Carros queimados em protestos nos últimos dias no Rio (AP) Direito de imagem AP
Image caption Carros queimados em protestos nos últimos dias no Rio

Cinco ônibus foram incendiados na Favela do Morro do Chapadão, no norte do Rio de Janeiro, na noite desta segunda-feira, pouco após a morte de um adolescente de 17 anos ser confirmada.

Segundo a PM, o jovem, morto durante operação policial na região, teria sido encontrado dentro de um carro roubado e com ele teriam sido encontrados uma pistola 9 mm e um rádio transmissor.

Ainda no início da noite, após a confirmação da morte, cerca de 20 moradores desceram da comunidade e incendiaram os ônibus. O comércio local foi fechado e houve interrupções no trânsito.

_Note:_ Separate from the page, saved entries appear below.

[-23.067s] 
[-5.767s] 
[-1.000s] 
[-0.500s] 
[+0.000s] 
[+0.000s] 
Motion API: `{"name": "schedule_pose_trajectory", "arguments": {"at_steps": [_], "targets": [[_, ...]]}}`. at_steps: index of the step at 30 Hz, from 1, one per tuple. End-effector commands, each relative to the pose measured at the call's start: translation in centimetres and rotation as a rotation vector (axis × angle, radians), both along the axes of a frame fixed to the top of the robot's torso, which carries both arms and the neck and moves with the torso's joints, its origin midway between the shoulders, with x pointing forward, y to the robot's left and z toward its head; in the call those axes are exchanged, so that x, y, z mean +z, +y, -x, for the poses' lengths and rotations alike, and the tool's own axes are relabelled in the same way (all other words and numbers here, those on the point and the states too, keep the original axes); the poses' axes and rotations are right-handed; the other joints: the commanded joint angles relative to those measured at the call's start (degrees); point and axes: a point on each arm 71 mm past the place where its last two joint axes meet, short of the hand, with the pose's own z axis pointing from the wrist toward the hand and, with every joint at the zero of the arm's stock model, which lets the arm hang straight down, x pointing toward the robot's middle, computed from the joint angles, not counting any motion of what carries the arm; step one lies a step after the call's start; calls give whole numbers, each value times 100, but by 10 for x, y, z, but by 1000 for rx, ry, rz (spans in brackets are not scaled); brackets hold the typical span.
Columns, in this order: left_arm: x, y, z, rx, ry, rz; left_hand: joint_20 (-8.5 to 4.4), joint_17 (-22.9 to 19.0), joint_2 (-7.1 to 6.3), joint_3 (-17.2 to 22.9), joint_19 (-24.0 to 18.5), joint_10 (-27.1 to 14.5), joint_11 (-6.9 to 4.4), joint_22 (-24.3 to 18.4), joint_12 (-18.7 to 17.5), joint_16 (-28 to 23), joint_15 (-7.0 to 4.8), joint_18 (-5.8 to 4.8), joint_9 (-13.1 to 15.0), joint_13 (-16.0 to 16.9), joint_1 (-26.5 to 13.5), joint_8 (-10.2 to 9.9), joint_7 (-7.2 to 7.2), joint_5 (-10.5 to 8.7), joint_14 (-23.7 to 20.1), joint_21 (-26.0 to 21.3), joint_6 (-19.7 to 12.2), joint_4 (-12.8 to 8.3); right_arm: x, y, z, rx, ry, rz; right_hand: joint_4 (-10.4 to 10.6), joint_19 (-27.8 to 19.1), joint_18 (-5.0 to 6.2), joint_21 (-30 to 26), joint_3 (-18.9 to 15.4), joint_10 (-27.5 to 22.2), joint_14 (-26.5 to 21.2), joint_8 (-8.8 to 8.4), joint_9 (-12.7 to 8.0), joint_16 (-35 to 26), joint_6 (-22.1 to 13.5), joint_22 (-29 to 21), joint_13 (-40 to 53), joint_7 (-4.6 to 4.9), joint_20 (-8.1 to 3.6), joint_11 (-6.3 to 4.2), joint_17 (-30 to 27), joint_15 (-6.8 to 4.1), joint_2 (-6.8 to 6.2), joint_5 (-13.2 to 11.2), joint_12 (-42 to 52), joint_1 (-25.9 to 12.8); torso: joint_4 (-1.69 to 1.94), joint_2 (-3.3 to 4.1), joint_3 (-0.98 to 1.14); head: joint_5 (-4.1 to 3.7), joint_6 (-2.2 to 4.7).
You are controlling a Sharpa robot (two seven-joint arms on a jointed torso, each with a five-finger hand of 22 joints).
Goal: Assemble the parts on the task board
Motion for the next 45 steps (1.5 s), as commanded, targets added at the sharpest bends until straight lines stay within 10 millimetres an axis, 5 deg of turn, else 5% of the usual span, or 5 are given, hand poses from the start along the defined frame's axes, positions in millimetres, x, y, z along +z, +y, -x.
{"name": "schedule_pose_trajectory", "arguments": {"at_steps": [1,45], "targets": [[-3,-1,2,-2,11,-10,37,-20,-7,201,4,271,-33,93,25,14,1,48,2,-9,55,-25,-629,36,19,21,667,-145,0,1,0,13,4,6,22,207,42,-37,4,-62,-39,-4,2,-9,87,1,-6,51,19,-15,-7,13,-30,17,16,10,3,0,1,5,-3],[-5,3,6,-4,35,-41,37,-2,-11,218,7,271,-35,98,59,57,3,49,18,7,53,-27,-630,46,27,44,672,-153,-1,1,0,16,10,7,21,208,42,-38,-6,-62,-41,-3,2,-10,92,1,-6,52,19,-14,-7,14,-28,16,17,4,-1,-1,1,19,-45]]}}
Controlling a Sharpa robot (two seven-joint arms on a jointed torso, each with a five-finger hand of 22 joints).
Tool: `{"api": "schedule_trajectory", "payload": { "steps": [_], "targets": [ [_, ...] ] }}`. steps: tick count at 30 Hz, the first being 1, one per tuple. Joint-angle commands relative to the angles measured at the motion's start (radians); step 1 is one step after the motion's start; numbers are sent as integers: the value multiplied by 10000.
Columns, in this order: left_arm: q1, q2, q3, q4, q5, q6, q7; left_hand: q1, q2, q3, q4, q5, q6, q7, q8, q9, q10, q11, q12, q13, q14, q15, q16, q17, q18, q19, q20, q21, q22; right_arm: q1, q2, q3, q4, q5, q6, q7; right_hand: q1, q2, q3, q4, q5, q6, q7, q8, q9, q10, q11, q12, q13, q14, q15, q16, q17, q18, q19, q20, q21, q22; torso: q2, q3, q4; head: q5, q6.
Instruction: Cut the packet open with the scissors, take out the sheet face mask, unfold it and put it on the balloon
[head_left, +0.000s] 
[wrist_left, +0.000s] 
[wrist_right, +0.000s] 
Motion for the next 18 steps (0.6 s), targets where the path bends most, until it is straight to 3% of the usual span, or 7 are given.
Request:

Em outro incidente, a PM confirmou que por volta das 20h moradores do Complexo da Maré tentaram fechar a Linha Vermelha, mas foram impedidos.

Tensão e protestos

Os protestos na Pavuna são os mais recentes na onda de tensão vivida na cidade, a 45 dias do início da Copa do Mundo.

Outras manifestações ocorreram nesta segunda-feira e no domingo à noite após a confirmação da morte de Arlinda Bezerra das Chagas, de 72 anos, no Complexo do Alemão, durante outro tiroteio entre policiais e traficantes.

Os protestos continuaram nesta noite, quando dois ônibus foram incendiados em um dos acessos ao Complexo do Alemão e uma UPA (Unidade de Pronto Atendimento) foi invadida e depredada.

A tensão ocorre poucos dias após a morte do dançarino DG, da TV Globo, na favela Pavão-Pavãozinho, que motivou protestos e confrontos nas ruas de Copacabana.